House Bill 2178, by Speaker Jeff Hickman, R-Fairview, is one of several targeting local ordinances on drilling. It is not clear how the measure, as currently written, would affect Tulsa’s drilling ordinance, which was adopted in 1906 — a year before statehood — and revised in 2010.

According to House staff, local ordinances would remain in effect unless successfully challenged as “unreasonable” in court or overturned by the Oklahoma Corporation Commission.

The legislation is aimed at heading off ordinances such as ones passed by towns and cities in other states and being considered by at least one Oklahoma municipality, Stillwater.

“The energy industry is one of the largest employers in Oklahoma and a crucial part of our economy,” Hickman said in a news release. “Oklahoma is the fourth fastest growing economy in the nation and is the place to be for developing new technology in energy. This legislation ensures we remain on the cutting edge of technology to enhance opportunities to develop energy production in Oklahoma.”

Rep. Cory Williams, D-Stillwater, remarked sarcastically on the number of oil and gas lobbyists in the committee room and asked Hickman how HB 2178 squares with Republican philosophy on local government.

Hickman said the bill would reserve authority on related issues such as setbacks, noise, odor and road use to local governments. He said sustaining the oil and gas industry is in the best interest of the state.

The bill says local governments “may enact reasonable ordinances, rules, and regulations concerning road use, traffic, noise, and odors incidental to oil and gas operations … provided such ordinances, rules, and regulations are not inconsistent with any regulation established by … the Oklahoma Statutes or the Corporation Commission.”

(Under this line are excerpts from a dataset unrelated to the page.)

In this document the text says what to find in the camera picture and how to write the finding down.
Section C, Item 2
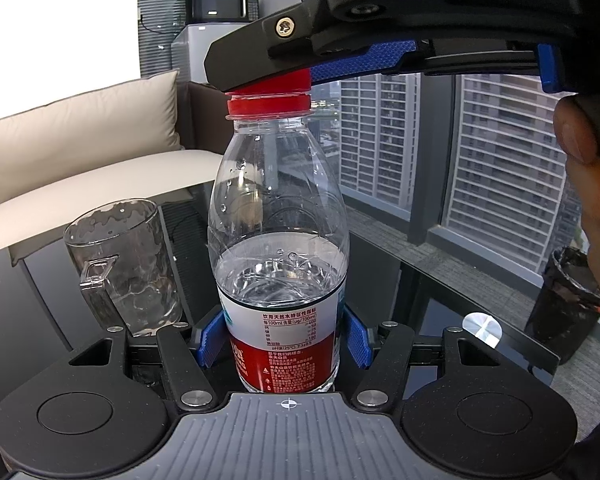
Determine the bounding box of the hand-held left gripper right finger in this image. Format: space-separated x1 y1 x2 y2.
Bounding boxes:
341 305 518 415

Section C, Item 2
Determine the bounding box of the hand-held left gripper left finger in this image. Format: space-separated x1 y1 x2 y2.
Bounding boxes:
67 307 232 413

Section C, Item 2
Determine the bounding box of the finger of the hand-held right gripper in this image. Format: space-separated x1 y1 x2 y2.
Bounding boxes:
203 1 366 96
310 37 541 87

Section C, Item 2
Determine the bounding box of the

Local governments would be allowed to “establish setbacks and fencing requirements for oil and gas well site locations … but may not otherwise regulate, prohibit, or ban any oil and gas operations, including oil and gas exploration, drilling, fracture stimulation, completion, production, maintenance, plugging and abandonment, produced water disposal, or secondary recovery operations. Such operations shall be subject to the exclusive jurisdiction and regulation of the Corporation Commission.”

The bill also would repeal the section of state law that authorizes local ordinances and regulations related to drilling and well spacing.

The bill was approved by the House Environmental Law Committee by a 6-1 vote, with Williams casting the only dissenting vote. The measure is now eligible for a vote by the full House.

A companion Senate bill by Senate President Pro Tem Brian Bingman, R-Sapulpa, has not yet been heard in committee.

Also Tuesday, House committees advanced bills reserving revenue from the sale or lease of the former Southern Oklahoma Resource Center for programs for the developmentally handicapped; restricting adult entertainment enterprises in rural areas; and prohibiting local governments from restricting “preaching in public places.”

HB 1752, by Rep. Tom Newell, R-Seminole, would allow individual businesses to give hiring preference to veterans.